We also find variation in mean length of germline telomeres in S. purpuratus at ∼4–7 kpb. The hypervariability in telomere lengths maybe the result of germline variations in SpTERT protein we describe here. These variations in telomere length maybe the result of changes in telomerase processitivity or alterations in other unknown activities. However, it should be noted that regulation of telomere length in eukaryotes is complex and determined by interplay among telomere binding proteins, telomerase, and proteins regulating their activities.

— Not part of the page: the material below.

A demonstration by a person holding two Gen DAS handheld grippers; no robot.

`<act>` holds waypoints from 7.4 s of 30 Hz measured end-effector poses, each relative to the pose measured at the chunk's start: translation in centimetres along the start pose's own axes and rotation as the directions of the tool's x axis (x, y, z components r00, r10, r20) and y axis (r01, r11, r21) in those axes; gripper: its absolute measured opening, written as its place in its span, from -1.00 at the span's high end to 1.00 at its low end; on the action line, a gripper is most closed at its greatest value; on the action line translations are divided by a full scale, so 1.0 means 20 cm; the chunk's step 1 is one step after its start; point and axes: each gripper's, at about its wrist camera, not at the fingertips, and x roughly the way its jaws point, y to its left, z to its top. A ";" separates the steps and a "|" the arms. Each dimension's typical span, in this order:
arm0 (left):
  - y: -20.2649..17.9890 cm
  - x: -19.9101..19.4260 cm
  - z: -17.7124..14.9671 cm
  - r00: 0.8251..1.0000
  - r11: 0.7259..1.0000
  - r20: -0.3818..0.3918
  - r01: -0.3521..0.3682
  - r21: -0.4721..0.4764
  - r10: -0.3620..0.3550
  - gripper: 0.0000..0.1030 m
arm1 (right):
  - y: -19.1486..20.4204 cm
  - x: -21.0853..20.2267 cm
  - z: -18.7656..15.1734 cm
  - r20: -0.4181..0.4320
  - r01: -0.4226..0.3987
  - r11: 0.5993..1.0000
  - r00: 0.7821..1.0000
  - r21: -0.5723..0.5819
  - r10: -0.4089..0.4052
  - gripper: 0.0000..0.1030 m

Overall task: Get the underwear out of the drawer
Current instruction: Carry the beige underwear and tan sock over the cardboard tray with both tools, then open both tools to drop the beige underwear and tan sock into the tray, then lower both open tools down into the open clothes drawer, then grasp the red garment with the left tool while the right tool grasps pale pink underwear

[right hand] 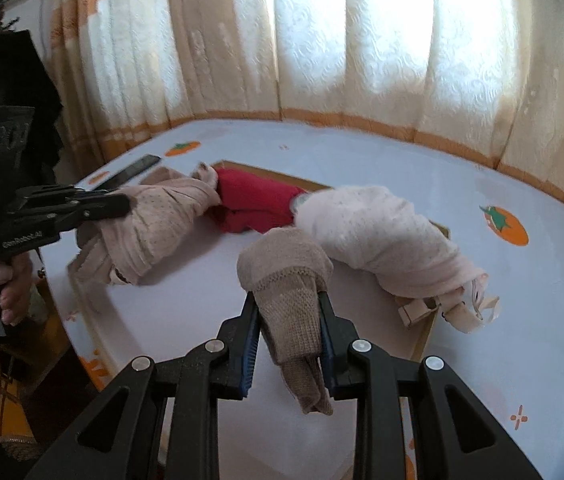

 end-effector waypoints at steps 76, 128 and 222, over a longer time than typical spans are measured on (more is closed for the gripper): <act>-0.38 -0.39 -0.39 1.000 0.994 -0.010 0.012 0.110 -0.011 -0.22 | 0.37 -0.62 -0.25 0.061 0.012 0.990 0.998 -0.140 -0.003 -0.20; -0.34 -0.30 -0.92 0.962 1.000 -0.273 0.020 0.011 -0.017 -0.66 | 0.53 -0.33 -0.99 -0.213 -0.067 0.979 0.977 -0.195 0.025 -0.30; -0.42 0.17 -1.07 0.706 0.992 -0.706 0.116 0.044 -0.051 -0.82 | 0.37 0.17 -0.88 -0.428 -0.171 0.955 0.902 -0.241 0.053 0.70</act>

In summary, our findings challenge commonly held notions that invariant enzymes are required for catalytic functions. Here, we provide evidence for the first known hypervariable gene of a multicellular complex animal that is functional and crucial for embryo survival. Generation of such highly diverse SpTERTs may reflect the evolutionary pressures that operate on the survival of adult or embryonic S. purpuratus in which case only embryos/juveniles with certain telomerases survive. To date, there has been no report of such germline variation in a crucial gene between individuals of the same species. Although counterintuitive, it suggests that depending on the enzyme, a large amount of flexibility in the structure maybe tolerated with minimal loss of function leading to even neofunctionalization. Most importantly, our findings point toward the presence of an active and unknown mechanism of diversity generation. Our results suggest that SpTERT of S. purpuratus may have undergone a gene duplication event followed by intense positive selection perhaps driven by SpTR for SpTERT-S and a more purifying selection for SpTERT-L. Throughout evolution, these forces may have caused neofunctionalization of SpTERT that may have contributed to generation of telomere length variation in germline and second led to a novel role for telomerase in early embryogenesis. The distinct and yet variable nature of these unique telomerases provides the telomerase field and others a natural contrivance by which novel telomerase functions and mechanisms of gene diversification can be studied.